Joe Thornton-San Jose Sharks
I think I have put enough pressure on goaltenders thus far, so I won’t start on my Antti Niemi rant. The Sharks have made the playoffs for the 7th straight season since Joe Thornton was acquired from Boston in ’05-’06. “Big Joe” is getting up there in age now, and this could be his year to lead San Jose to the Cup. The Sharks always seem to have added pressure on it to win at home to begin a series. Having a veteran team like the Sharks and beginning a series against a young St. Louis Blues team on the road could be the best thing for the Sharks. After dealing Dany Heatley to Minnesota, it was assumed that the Sharks scoring numbers would go down. That has hardly been the case as the Sharks are 8th in the league in scoring and have the 2nd best power play in the league. Much of that success is because of Joe Thornton and his ability to find his teammates in scoring areas. Patrick Marleau, Joe Pavelski, and Logan Couture all had 30 goal campaigns this season so the goals will come for the Sharks in the playoffs. The Sharks captain has been here time and time again. Will this be the year that a Stanley Cup is celebrated in the Shark Tank?
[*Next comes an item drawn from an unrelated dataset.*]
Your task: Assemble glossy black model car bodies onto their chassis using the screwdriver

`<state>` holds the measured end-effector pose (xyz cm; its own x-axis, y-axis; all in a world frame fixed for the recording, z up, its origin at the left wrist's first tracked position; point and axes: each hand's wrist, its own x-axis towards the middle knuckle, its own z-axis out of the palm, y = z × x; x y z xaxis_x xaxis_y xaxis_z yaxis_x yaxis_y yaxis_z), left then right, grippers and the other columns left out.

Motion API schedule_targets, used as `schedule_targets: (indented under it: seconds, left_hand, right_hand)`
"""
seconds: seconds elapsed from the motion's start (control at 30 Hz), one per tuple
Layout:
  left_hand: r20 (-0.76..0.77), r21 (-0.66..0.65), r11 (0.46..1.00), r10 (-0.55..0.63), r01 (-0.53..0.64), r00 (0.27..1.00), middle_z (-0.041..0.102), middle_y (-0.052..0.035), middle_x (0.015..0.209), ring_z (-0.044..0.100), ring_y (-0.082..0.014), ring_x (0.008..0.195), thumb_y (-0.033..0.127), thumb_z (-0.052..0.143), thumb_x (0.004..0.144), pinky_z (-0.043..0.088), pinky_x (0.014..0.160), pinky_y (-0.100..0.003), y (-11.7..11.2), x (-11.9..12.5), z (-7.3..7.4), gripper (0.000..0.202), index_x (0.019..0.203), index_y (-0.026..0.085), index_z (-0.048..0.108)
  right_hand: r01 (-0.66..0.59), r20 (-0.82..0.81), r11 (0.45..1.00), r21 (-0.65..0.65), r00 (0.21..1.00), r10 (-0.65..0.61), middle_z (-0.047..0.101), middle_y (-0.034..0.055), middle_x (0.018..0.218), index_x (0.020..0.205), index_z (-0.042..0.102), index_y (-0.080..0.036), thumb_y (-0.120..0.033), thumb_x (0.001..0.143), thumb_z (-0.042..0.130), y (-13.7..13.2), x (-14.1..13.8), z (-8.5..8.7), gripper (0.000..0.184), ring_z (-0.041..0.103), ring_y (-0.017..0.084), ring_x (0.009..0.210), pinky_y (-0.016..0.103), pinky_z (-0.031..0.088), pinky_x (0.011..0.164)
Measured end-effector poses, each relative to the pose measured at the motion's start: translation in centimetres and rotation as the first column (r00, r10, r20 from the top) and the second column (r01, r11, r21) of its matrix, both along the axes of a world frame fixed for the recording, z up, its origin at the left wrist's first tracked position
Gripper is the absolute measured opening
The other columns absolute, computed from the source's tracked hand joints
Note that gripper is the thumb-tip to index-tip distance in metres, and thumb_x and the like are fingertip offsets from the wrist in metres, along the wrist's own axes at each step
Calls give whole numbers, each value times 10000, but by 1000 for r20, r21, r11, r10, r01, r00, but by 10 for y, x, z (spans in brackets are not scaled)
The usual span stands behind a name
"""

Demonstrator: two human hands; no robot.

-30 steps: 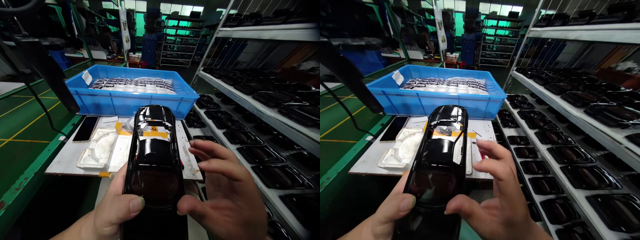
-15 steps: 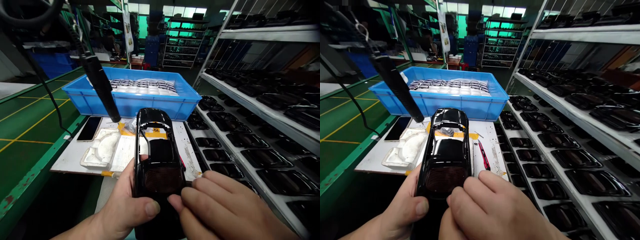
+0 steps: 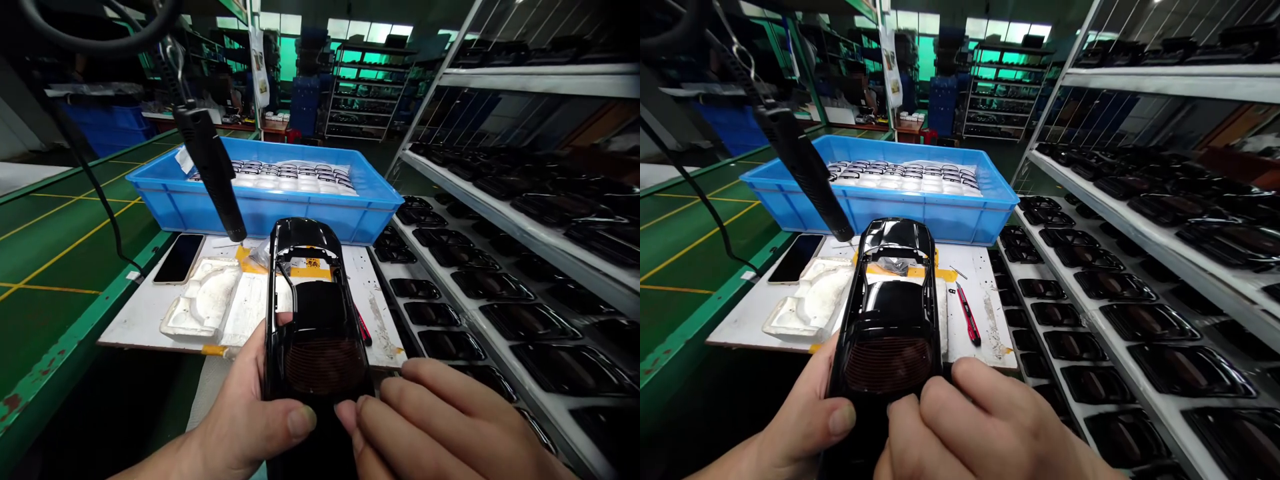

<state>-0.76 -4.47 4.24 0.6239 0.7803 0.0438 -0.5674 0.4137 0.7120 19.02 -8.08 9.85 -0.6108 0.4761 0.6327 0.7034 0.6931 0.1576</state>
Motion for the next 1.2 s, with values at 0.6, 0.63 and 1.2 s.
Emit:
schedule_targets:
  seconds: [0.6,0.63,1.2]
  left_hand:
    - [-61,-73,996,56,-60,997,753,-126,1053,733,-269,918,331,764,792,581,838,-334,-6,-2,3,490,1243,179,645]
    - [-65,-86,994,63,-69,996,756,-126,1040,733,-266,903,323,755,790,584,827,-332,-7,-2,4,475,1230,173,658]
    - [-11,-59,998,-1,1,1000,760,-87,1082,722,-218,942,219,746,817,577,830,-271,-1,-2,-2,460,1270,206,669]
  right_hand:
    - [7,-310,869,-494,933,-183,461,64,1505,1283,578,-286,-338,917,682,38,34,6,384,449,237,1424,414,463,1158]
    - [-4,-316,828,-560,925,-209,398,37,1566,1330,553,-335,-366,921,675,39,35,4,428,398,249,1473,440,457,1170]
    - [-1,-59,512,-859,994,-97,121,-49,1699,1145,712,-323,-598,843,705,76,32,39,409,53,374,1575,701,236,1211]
Los Angeles is the exact opposite of the Chicago Blackhawks. The reason the Kings were in the hunt for the Pacific Division during the home stretch has much to do with Vezina nominee Jonathan Quick. The Kings were 2nd in the league in goals allowed per game and had the 4th best penalty killing unit. On the flip side, the Kings were anemic on offense, ranking 29th in goals per game and 17th on the power play. Dean Lombardi made a huge splash this summer acquiring Mike Richards from Philadelphia. Then days before the trade deadline, Lombardi shipped defenseman Jack Johnson to Columbus for another ex-Flyer in sniper Jeff Carter. Both players saw a decline in stats this season, but the playoffs are a new season, and a time to shine. Richards had a great playoff in 2009-2010 when Philadelphia reached the Stanley Cup Finals. He brings a two-way style and a tenacity that can ignite a team. Carter,on the other hand, has never been spectacular in the playoffs. Richards has the ability to impact the game in many ways other than the score sheet, but Carter is going to be relied on to provide goal scoring for the Kings. Los Angeles Stanley Cup aspirations are contingent on whether or not the Kings will score enough for Jonathan Quick.